Na mira da Justiça aqui (e lá fora)

Na mira da Justiça aqui (e lá fora)

Neymar é intimado a depor na Espanha; Fifa dá "chute no traseiro"de Jérôme Valcke; CBB é alvo da CGU; e dirigente ameaçado de ser banido do futebol diz, agora, que mentiu ao dizer que comprou árbitro

postado em 14/01/2016 00:00

A faxina que tenta limpar o esporte no Brasil e no mundo continua tentando varrer para longe de cada modalidade a sujeira que tem manchado modalidades, como. por exemplo, o futebol e o basquete.
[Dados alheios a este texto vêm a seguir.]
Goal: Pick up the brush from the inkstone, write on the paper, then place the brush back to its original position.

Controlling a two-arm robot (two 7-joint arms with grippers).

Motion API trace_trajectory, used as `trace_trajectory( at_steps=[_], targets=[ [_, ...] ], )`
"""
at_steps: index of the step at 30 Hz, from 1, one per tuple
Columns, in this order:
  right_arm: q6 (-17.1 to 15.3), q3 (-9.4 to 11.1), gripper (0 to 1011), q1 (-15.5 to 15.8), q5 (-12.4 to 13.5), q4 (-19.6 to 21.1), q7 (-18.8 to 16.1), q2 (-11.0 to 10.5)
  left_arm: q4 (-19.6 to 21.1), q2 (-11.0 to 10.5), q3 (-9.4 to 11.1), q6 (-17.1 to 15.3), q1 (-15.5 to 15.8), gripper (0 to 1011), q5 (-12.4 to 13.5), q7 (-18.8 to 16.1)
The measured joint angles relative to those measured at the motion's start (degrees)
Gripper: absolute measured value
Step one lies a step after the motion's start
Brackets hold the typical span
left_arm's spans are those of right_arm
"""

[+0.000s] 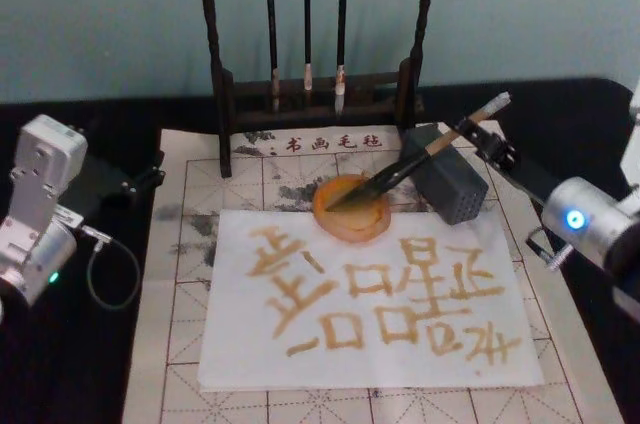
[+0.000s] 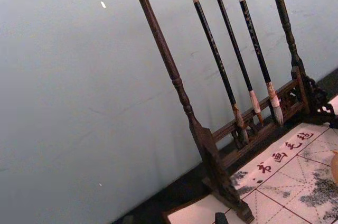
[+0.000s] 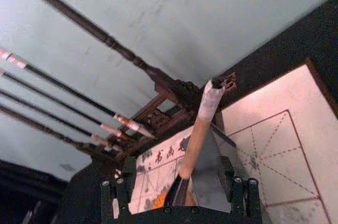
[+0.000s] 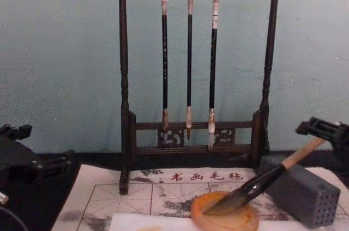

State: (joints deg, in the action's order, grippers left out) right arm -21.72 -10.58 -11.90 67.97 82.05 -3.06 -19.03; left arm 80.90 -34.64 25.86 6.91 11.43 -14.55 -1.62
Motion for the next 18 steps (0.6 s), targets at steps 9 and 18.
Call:
trace_trajectory(
  at_steps=[9, 18],
  targets=[
    [7.6, -2.2, 1000, 6.4, -6.4, 7.3, -3.7, -5.1, 0.0, 0.0, 0.0, 0.0, 0.0, 1001, 0.0, 0.0],
    [17.6, -6.9, 1000, 10.4, -19.6, 10.9, -6.9, -10.1, 0.0, 0.0, 0.0, 0.0, 0.0, 1001, 0.0, 0.0]
  ],
)
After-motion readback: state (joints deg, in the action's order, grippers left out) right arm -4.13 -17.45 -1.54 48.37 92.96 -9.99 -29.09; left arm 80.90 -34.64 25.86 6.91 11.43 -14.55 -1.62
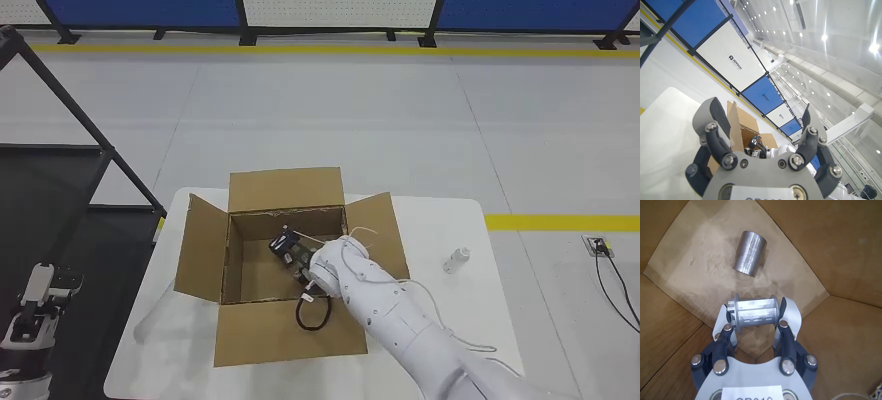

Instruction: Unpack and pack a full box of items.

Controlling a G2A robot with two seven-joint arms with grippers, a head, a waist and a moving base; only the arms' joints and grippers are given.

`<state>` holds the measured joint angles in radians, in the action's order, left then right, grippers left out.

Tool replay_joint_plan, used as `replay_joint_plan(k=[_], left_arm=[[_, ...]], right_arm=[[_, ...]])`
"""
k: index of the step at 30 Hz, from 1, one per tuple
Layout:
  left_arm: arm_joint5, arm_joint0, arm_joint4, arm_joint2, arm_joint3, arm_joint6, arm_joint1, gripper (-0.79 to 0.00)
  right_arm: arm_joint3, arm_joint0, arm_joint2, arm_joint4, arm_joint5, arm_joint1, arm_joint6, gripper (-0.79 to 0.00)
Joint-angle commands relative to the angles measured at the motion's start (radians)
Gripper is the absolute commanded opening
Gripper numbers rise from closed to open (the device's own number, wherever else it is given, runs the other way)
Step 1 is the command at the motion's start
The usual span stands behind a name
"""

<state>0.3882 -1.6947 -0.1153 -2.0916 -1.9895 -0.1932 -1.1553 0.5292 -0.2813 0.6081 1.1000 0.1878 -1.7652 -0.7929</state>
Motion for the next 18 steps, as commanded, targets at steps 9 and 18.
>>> replay_joint_plan(k=[9, 18], left_arm=[[0.000, 0.000, 0.000, 0.000, 0.000, 0.000, 0.000, 0.000], [0.000, 0.000, 0.000, 0.000, 0.000, 0.000, 0.000, 0.000]], right_arm=[[-0.085, 0.029, -0.007, 0.004, 0.009, -0.036, 0.063, -0.028], [-0.026, 0.012, 0.025, 0.020, 0.015, -0.020, 0.130, 0.000]])
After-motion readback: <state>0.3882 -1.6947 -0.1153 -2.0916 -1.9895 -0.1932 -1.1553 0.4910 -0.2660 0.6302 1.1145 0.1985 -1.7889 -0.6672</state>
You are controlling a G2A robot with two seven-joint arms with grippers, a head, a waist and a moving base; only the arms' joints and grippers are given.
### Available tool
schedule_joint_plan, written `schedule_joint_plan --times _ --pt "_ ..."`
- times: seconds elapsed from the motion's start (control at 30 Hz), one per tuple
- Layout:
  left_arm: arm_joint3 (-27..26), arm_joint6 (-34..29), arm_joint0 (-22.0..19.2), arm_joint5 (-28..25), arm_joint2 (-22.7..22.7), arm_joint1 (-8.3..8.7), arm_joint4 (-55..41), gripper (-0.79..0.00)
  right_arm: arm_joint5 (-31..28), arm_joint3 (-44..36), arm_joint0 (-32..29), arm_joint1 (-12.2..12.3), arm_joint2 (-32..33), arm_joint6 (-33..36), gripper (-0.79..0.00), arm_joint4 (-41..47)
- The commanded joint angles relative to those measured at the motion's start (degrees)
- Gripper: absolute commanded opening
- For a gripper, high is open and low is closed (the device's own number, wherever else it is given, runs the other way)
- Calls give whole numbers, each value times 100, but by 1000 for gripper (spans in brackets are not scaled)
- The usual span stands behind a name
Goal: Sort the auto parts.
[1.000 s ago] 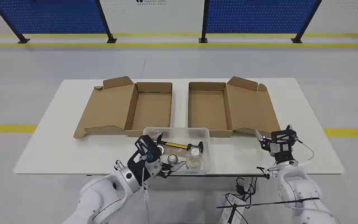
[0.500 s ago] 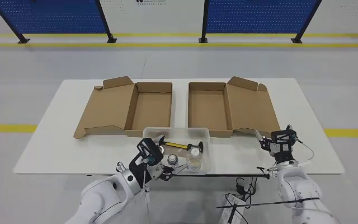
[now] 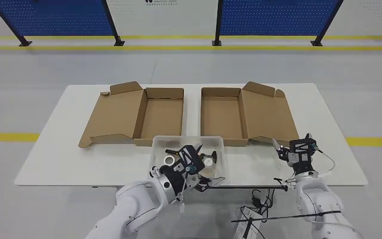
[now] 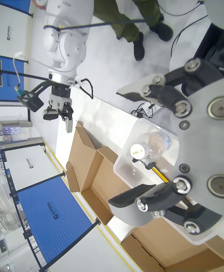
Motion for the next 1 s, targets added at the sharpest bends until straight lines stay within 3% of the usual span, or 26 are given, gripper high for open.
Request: schedule_joint_plan --times 0.0,0.13,0.3,0.8,0.97 --pt "287 -73 -330 108 331 -65 31 0 0 0 0 0 0 0 0 0" --pt "714 -180 -733 317 671 -159 149 0 0 0 0 0 0 0 0 0" --pt "979 -178 -892 548 800 -213 246 0 0 0 0 0 0 0 0 0" --pt "1114 -156 -470 500 568 -148 165 0 0 0 0 0 0 0 0 0" --pt "1276 -168 -513 448 635 -160 158 0 0 0 0 0 0 0 0 0"
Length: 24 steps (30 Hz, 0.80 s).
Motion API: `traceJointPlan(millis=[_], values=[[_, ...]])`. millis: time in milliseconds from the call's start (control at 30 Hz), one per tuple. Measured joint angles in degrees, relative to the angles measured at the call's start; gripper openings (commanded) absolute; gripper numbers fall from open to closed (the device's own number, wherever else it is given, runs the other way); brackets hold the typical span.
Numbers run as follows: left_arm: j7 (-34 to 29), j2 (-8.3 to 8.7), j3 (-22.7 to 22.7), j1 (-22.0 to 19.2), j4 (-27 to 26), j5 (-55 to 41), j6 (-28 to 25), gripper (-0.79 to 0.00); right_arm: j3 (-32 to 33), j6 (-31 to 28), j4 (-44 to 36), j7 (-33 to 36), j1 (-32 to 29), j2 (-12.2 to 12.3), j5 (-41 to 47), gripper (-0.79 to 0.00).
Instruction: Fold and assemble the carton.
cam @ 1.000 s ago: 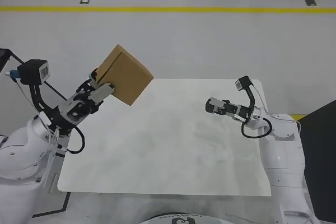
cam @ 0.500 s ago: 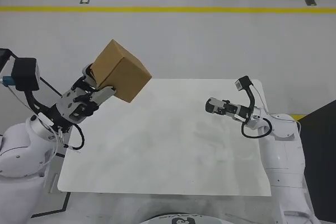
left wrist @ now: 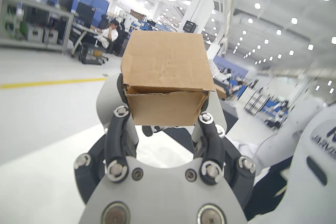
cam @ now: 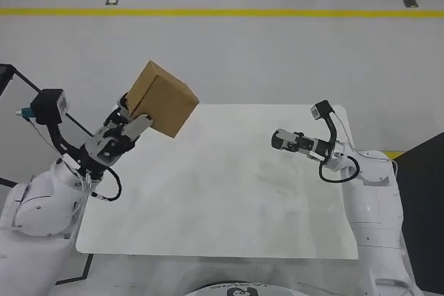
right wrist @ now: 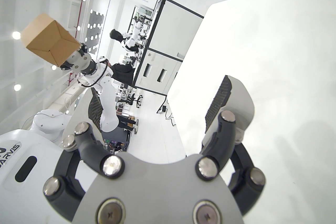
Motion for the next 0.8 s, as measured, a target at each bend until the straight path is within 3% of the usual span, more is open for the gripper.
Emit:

Ontem, mais um vento passou pelos quatro cantos do planeta colocando atletas e dirigentes que se consideram ; ou consideravam ; acima do bem e do mal até pouco tempo contra a parede.

Na Espanha, o atacante Neymar, eleito na segunda-feira o terceiro melhor jogador do mundo, vai ter de explicar tim tim por tim tim a polêmica transação para o Barcelona. Vendido em 2013 para o clube catalão, o jogador pode até ser preso se não convencer as autoridades da Espanha. Seu Neymar, pai do camisa 11 da equipe catalã, também terá de enfrentar o juiz no tribunal a fim de evitar penas pesadas contra ele e o seu filho. Ontem, o craque nem sequer entrou em campo na vitória do Barcelona sobre o Espanyol, pela Copa do Rei. Oficialmente, Luis Enrique teria poupado um dos pupilos.

Organizador da Copa do Mundo no Brasil em 2014, o francês Jérôme Valcke foi oficialmente afastado do cargo de secretário-geral da Fifa. O Comitê de Ética da entidade máxima do futebol não tolerou as denúncias de corrupção durante o Mundial. Um dos problemas foi um esquema de venda de ingressos na Copa.

A faxina geral também ameaça o Cruzeiro. Depois de soltar o verbo em uma entrevista e admitir que já comprou árbitros no passado para beneficiar o time mineiro, o dirigente Benecy Queiroz disse ontem que é tudo mentira. Provavelmente, para evitar ser banido do esporte pelo Superior Tribunal de Justiça Desportiva.

A pouco mais de 200 dias do início dos Jogos Olímpicos do Rio-2016, a Confederação Brasileira de Basquete (CBB) também está sendo passada no pente-fino. O presidente Carlos Nunes ; e até a esposa dele são citados em um relatório da Controladoria Geral da União (CGU).